On pense alors que le troisième acte va développer le deuil, et pendant quelques scènes, finement mises en scène, on voit effectivement l'impact cruel de la mort d'un enfant, l'attitude de la mère à la fois dévastée et qui doit malgré tout se redresser pour son autre fils. Jusqu'à ce que Peter se souvienne du cahier de son frère : le film bascule alors dans un surprenant thriller mais aussi une réflexion sur la vengeance et la justice.
On peut alors craindre que le sujet ne glisse dans le grand n'importe quoi avec un règlement de comptes expéditif, d'autant plus périlleux qu'on ne sait toujours pas avec certitude si Henry a imaginé ou vraiment découvert les mauvais traitements de Christina. Mais, une fois encore, le dénouement prend tout le monde à contre-pied, imposant une solution implacable mais intelligemment amenée. Plus qu'une résolution sommaire, c'est une reconstruction qui est permise pour Susan, son fils et leur petite voisine : le happy end est acceptable grâce à cela.
Trevorrow raconte cela avec une authentique élégance, menant l'intrigue sur un rythme soutenu mais sans jamais sacrifier ses personnages, ce qu'ils traversent.
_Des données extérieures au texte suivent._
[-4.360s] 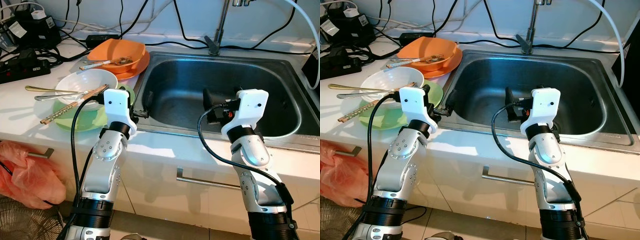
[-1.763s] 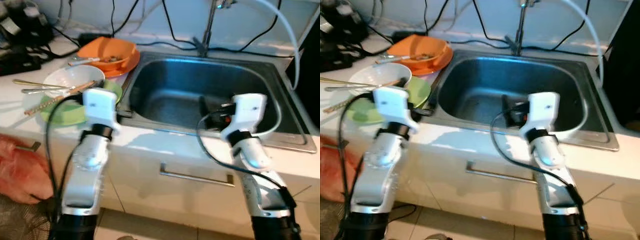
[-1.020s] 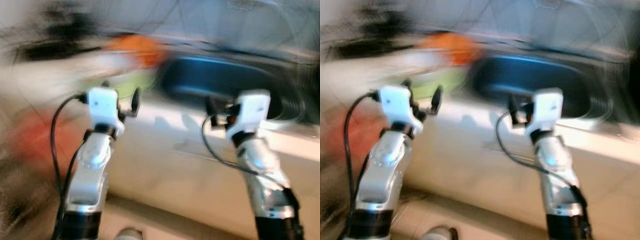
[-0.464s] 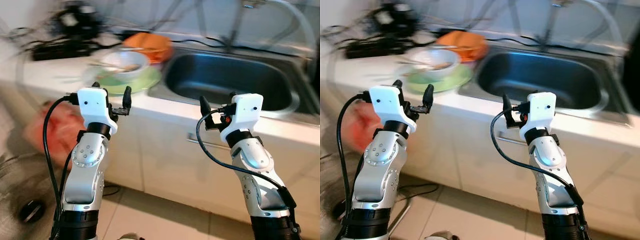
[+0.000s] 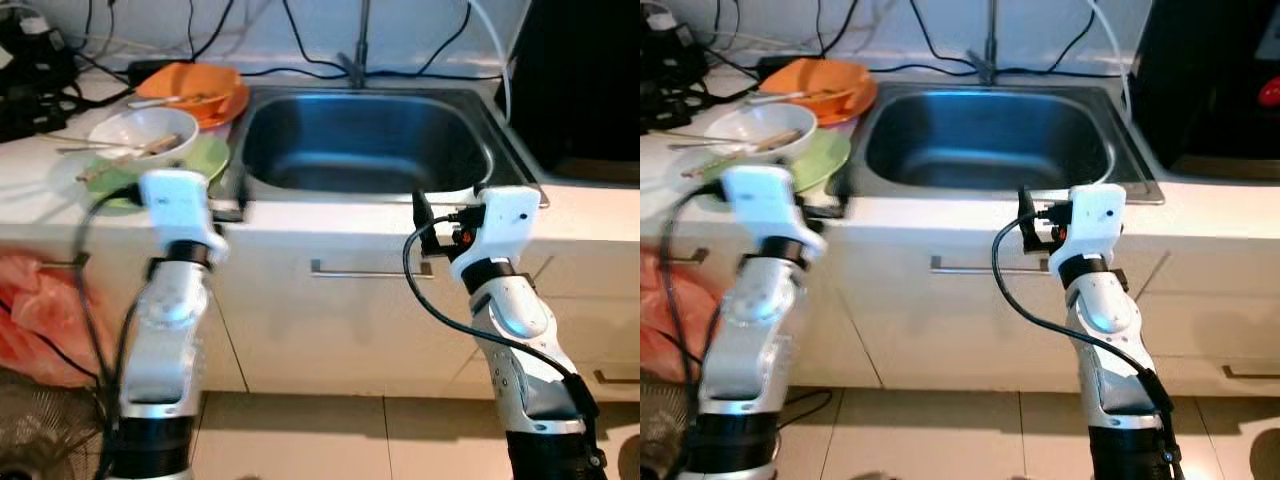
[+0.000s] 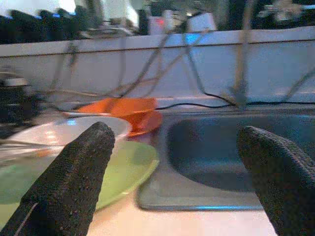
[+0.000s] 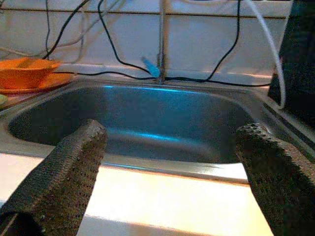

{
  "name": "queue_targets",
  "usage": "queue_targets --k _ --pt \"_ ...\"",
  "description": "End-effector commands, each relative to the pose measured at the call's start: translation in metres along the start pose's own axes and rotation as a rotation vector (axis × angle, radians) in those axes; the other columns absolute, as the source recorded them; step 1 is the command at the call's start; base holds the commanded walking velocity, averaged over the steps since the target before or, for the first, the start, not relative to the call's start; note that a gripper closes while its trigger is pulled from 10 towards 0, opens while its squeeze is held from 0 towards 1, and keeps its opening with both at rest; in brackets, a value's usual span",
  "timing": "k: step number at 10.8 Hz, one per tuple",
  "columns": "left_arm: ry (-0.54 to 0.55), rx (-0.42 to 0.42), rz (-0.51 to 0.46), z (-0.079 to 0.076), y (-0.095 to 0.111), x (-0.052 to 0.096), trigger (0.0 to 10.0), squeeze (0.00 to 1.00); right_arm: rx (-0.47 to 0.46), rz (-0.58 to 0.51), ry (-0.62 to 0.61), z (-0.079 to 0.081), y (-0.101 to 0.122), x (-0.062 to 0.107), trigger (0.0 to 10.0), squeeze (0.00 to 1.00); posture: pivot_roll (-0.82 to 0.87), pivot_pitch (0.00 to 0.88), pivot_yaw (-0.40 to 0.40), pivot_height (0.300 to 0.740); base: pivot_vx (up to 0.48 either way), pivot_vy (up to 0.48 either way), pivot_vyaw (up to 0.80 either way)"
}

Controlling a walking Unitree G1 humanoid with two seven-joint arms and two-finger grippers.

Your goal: Kitchen organization

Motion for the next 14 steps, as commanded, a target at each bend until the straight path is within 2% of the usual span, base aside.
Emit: queue_targets --k 1,2,4,6,11,14 --pt "0.043 -0.024 -0.006 0.01 0.002 -0.003 10.0 0.0 0.0 -0.023 0.005 0.002 0.006 -0.001 10.0 0.0 0.11 0.015 0.022 0.74 0.0 0.0 0.0" --pt "0.047 -0.027 -0.006 0.011 0.002 -0.003 10.0 0.0 0.0 -0.023 0.003 0.002 0.006 -0.001 10.0 0.0 0.11 0.013 0.022 0.74 0.0 0.0 0.0" --pt "-0.002 0.019 -0.01 -0.002 0.005 -0.006 10.0 0.0 -0.001 -0.03 -0.002 0.001 0.008 -0.002 10.0 0.0 0.1 0.013 0.021 0.74 0.0 0.0 0.0" --pt "-0.066 0.042 -0.103 -0.014 0.034 -0.01 10.0 0.0 -0.003 -0.093 0.0 -0.001 0.024 -0.002 10.0 0.0 0.1 0.011 0.021 0.74 0.144 0.0 0.0" --pt "-0.062 0.049 -0.077 -0.011 0.026 -0.008 10.0 0.0 0.007 -0.097 0.018 0.004 0.024 -0.002 10.0 0.0 0.11 0.007 0.026 0.74 0.398 0.0 0.0" --pt "-0.051 0.034 -0.08 -0.009 0.026 -0.007 10.0 0.0 0.017 -0.094 0.031 0.007 0.021 -0.001 10.0 0.0 0.11 0.006 0.025 0.74 0.08 0.0 0.0"
Point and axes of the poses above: a point about 5 cm out from each wrist's last joint towards the gripper, its own x axis pointing back from the gripper into the wrist, its own y axis along the axis of the wrist's last joint, z = x × y, the point moved 6 cm from there along -x, pointing out of the wrist towards the gripper, and after that the axes turned 4 degrees about x, right-handed, at the moved point
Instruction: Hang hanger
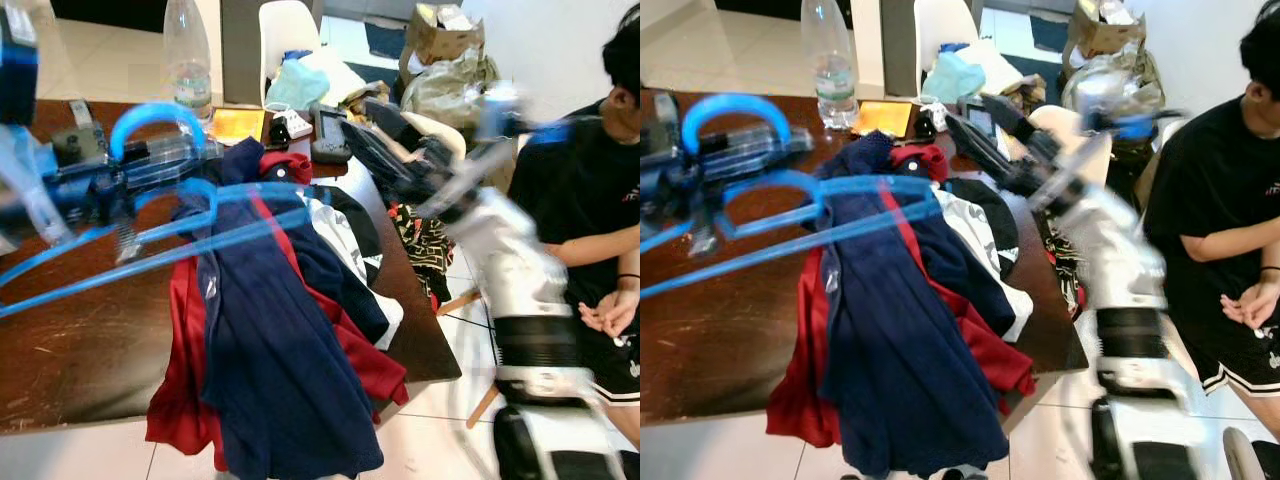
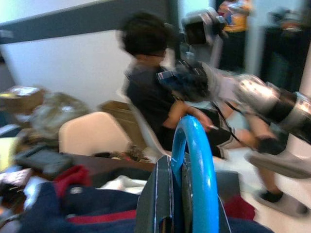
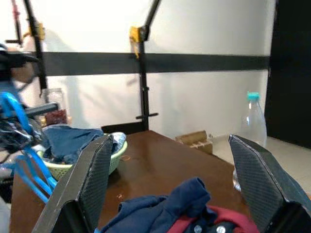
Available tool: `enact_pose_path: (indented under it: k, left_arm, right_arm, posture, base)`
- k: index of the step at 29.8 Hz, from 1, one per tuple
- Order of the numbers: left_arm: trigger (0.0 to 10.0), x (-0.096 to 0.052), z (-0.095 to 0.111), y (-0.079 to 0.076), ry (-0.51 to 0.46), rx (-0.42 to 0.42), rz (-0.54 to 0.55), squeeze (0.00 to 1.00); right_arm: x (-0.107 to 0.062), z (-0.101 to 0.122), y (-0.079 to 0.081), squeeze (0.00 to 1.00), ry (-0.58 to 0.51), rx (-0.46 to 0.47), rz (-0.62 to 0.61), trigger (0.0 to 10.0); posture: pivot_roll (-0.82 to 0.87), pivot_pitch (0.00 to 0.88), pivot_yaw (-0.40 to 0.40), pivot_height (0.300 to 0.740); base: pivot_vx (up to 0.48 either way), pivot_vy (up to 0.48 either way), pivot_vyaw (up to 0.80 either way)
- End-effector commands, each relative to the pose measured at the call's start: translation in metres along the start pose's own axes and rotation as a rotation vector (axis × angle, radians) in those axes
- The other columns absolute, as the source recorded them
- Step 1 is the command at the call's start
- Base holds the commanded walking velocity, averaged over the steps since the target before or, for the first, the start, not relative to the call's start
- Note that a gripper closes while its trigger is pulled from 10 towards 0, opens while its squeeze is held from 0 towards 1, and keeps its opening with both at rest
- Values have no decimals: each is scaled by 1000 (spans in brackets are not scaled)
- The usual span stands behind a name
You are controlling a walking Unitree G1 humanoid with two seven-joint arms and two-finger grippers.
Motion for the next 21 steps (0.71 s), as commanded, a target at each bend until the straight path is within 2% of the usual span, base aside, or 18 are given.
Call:
enact_pose_path:
  k: [1, 2, 3, 5, 6, 7, 8, 9, 10, 11, 12, 13, 14, 15, 16, 18, 21]
  left_arm:
    - [10000, 0, -3, -9, 50, 12, -100, 0]
    - [10000, 0, -3, -9, 50, 12, -100, 0]
    - [10000, 1, -1, -12, 60, 1, -176, 0]
    - [10000, 1, -1, -12, 60, 1, -176, 0]
    - [10000, 1, 4, -13, 64, -6, -239, 0]
    - [10000, 1, 4, -13, 64, -6, -239, 0]
    - [10000, 2, 10, -12, 54, -3, -280, 0]
    - [10000, 2, 10, -12, 54, -3, -280, 0]
    - [10000, 5, 22, -12, -2, -7, -314, 0]
    - [10000, 5, 22, -12, -2, -7, -314, 0]
    - [10000, 8, 33, -13, -60, -11, -340, 0]
    - [10000, 8, 33, -13, -60, -11, -340, 0]
    - [10000, 10, 39, -18, -98, -12, -382, 0]
    - [10000, 10, 39, -18, -98, -12, -382, 0]
    - [10000, 12, 42, -23, -120, -7, -412, 0]
    - [10000, 14, 44, -26, -135, -3, -432, 0]
    - [10000, 16, 44, -29, -150, 1, -456, 0]
  right_arm:
    - [-9, 8, 10, 0, 15, -5, 99, 10000]
    - [-9, 8, 10, 0, 15, -5, 99, 10000]
    - [-17, 18, 14, 0, 71, -48, 187, 10000]
    - [-17, 18, 14, 0, 71, -48, 187, 10000]
    - [-24, 24, 19, 0, 137, -74, 274, 10000]
    - [-24, 24, 19, 0, 137, -74, 274, 10000]
    - [-29, 28, 25, 0, 211, -94, 364, 10000]
    - [-29, 28, 25, 0, 211, -94, 364, 10000]
    - [-32, 23, 38, 0, 329, -121, 492, 10000]
    - [-32, 23, 38, 0, 329, -121, 492, 10000]
    - [-35, 14, 54, 0, 430, -133, 605, 10000]
    - [-35, 14, 54, 0, 430, -133, 605, 10000]
    - [-38, 3, 69, 0, 518, -138, 699, 10000]
    - [-38, 3, 69, 0, 518, -138, 699, 10000]
    - [-40, -9, 79, 0, 594, -149, 751, 10000]
    - [-37, -18, 84, 0, 626, -143, 758, 10000]
    - [-27, -26, 92, 0, 617, -124, 740, 10000]
  posture:
    - [239, 123, -125, 740]
    - [239, 123, -125, 740]
    - [235, 116, -117, 740]
    - [235, 116, -117, 740]
    - [227, 116, -113, 740]
    - [227, 116, -113, 740]
    - [224, 116, -111, 740]
    - [224, 116, -111, 740]
    - [218, 115, -108, 740]
    - [218, 115, -108, 740]
    - [214, 116, -104, 740]
    - [214, 116, -104, 740]
    - [213, 118, -101, 740]
    - [213, 118, -101, 740]
    - [212, 119, -100, 740]
    - [214, 118, -98, 740]
    - [214, 119, -93, 740]
  base:
    - [0, 0, 0]
    - [0, 0, 0]
    - [0, 0, 0]
    - [0, 0, 0]
    - [0, 0, 0]
    - [0, 0, 0]
    - [0, 0, 0]
    - [0, 0, 0]
    - [0, 0, 0]
    - [0, 0, 0]
    - [0, 0, 0]
    - [0, 0, 0]
    - [0, 0, 0]
    - [0, 0, 0]
    - [0, 0, 0]
    - [0, 0, 0]
    - [0, 0, 0]
Point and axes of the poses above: a point about 5 cm out from each wrist's last joint towards the gripper, its own x axis pointing out of the wrist towards the gripper, its own z axis along the axis of the wrist's last joint, y = z × x, the point moved 5 cm from there along x, pointing out of the wrist towards the gripper, and after that the axes turned 2 degrees about -x, right-handed, at the moved point
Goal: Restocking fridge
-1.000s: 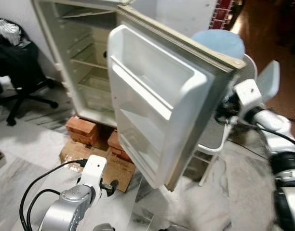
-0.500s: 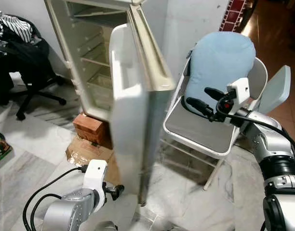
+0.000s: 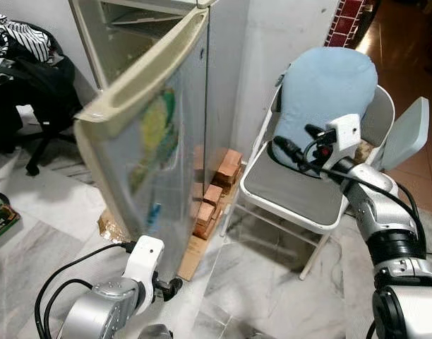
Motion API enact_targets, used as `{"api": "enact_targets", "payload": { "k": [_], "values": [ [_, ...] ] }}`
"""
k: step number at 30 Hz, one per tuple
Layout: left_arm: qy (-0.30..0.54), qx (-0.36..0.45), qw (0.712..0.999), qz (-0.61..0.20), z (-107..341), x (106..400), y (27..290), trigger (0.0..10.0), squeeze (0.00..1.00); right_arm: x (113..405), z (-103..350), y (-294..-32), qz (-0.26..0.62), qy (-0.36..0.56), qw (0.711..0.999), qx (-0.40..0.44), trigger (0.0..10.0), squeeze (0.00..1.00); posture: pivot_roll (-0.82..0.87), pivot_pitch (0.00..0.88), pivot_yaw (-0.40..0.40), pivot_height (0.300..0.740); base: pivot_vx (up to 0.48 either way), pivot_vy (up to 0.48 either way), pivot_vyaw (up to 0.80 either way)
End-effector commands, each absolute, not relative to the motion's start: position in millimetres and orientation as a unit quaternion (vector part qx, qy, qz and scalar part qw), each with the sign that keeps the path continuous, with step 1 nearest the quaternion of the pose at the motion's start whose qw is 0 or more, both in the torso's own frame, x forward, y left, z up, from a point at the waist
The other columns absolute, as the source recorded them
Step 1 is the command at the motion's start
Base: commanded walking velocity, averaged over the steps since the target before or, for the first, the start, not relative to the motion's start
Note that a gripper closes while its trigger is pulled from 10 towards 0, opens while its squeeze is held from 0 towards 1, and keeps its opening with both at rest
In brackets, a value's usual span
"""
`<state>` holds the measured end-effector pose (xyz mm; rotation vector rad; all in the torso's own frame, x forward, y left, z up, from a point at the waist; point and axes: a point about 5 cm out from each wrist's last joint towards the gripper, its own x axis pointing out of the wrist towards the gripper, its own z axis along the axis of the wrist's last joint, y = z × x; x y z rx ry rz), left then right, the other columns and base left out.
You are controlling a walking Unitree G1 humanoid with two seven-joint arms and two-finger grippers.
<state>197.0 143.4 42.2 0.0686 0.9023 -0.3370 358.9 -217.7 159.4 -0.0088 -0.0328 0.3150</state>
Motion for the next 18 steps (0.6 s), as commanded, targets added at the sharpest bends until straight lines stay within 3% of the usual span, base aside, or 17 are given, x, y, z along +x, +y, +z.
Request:
{"api": "enact_targets", "payload": {
  "k": [1,10,18],
  "values": [
    [0.395,0.034,0.909,-0.132,48.6,207.2,149.5,10.0,0.0,355.0,160.4,-221.3,0.112,-0.036,0.993,0.004,10.0,0.0,0.06,0.012,-0.017,0.74,0.0,0.0,0.0],
    [0.246,0.095,0.964,-0.029,72.9,240.4,177.0,10.0,0.0,317.2,118.6,-212.7,0.024,-0.003,1.0,-0.019,10.0,0.0,0.03,0.02,-0.006,0.74,0.0,0.0,0.0],
    [0.191,0.08,0.978,0.036,76.3,245.4,199.4,10.0,0.0,297.9,98.8,-209.0,-0.02,0.035,0.998,-0.042,10.0,0.0,0.0,0.014,0.012,0.74,0.0,0.0,0.0]
  ]
}}
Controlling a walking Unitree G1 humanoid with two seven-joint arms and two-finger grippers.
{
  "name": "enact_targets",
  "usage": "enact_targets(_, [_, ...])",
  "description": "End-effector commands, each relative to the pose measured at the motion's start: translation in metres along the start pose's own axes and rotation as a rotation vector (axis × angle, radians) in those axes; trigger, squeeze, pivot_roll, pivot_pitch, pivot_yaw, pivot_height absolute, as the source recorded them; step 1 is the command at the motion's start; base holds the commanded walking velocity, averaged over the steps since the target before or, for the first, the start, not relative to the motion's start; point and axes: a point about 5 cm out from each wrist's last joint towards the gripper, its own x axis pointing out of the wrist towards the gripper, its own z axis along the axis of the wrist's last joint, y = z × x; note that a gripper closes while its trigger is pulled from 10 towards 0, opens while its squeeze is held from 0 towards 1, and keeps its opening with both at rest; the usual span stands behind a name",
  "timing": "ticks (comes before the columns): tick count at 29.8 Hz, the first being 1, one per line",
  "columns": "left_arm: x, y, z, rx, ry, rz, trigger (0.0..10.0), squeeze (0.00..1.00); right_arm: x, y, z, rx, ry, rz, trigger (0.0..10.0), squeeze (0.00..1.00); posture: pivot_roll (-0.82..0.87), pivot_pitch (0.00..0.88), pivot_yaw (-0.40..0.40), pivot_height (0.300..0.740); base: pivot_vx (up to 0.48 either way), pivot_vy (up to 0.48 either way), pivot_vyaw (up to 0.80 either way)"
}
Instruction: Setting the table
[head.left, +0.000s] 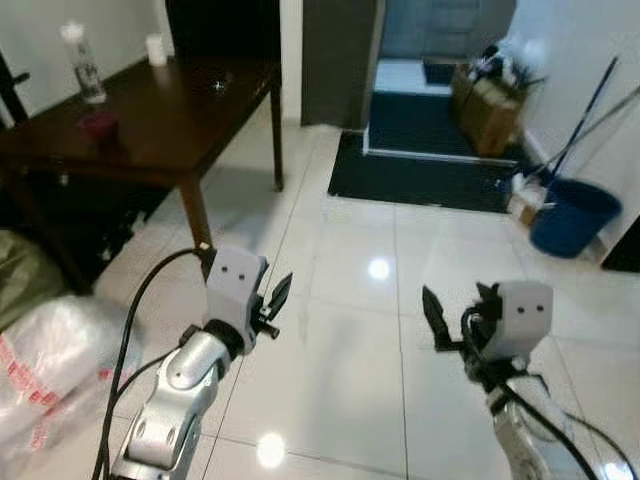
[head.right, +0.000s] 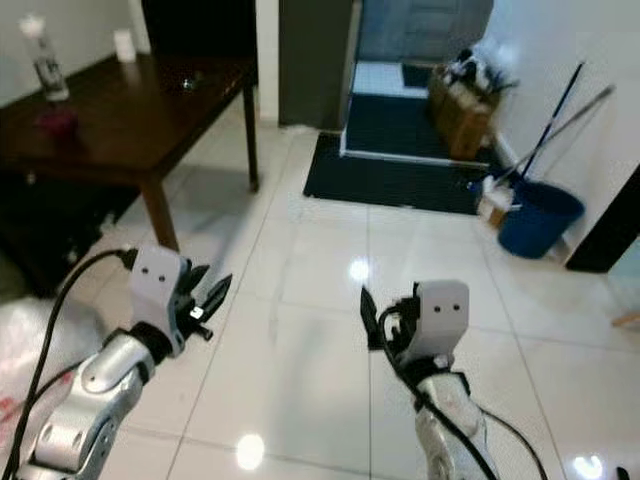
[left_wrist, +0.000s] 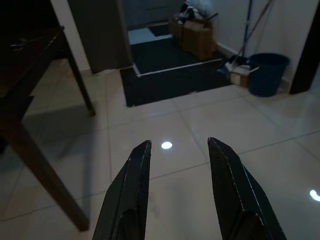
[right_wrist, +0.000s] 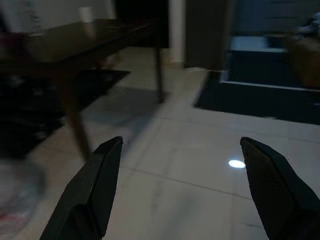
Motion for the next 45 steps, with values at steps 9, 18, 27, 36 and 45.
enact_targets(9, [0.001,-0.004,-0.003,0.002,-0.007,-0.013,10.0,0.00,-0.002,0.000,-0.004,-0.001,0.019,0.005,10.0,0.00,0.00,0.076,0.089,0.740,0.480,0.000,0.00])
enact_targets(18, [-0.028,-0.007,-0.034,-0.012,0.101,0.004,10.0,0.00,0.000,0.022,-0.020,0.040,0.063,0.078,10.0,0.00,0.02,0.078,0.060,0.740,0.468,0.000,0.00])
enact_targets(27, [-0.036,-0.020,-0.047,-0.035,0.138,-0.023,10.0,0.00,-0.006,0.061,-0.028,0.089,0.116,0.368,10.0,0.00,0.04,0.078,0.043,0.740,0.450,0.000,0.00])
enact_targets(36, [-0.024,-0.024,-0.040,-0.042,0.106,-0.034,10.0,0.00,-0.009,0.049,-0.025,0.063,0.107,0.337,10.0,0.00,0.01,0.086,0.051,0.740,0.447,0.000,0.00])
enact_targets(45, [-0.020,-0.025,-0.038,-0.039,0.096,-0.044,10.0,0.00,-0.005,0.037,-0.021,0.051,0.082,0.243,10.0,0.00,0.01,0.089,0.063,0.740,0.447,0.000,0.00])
Il a pu s'appuyer sur de jeunes interprètes extraordinaires avec Jaeden Lieberher (remarqué dans le fabuleux Midnight Special de Jeff Nichols), Jacob Tremblay (révélé dans le formidable Room de Lenny Abrahamson) et Maddie Ziegler (jeune danseuse vue dans plusieurs clips de la chanteuse Sia et dont c'est ici le premier rôle). Ces trois gamins ne jouent jamais comme des singes savants et donnent au film sa tenue, sentimentale mais jamais mièvre.
Une sorte de polar familial digne et palpitant : voilà la formule peu commune de ce Book of Henry, une pépite hautement recommandable.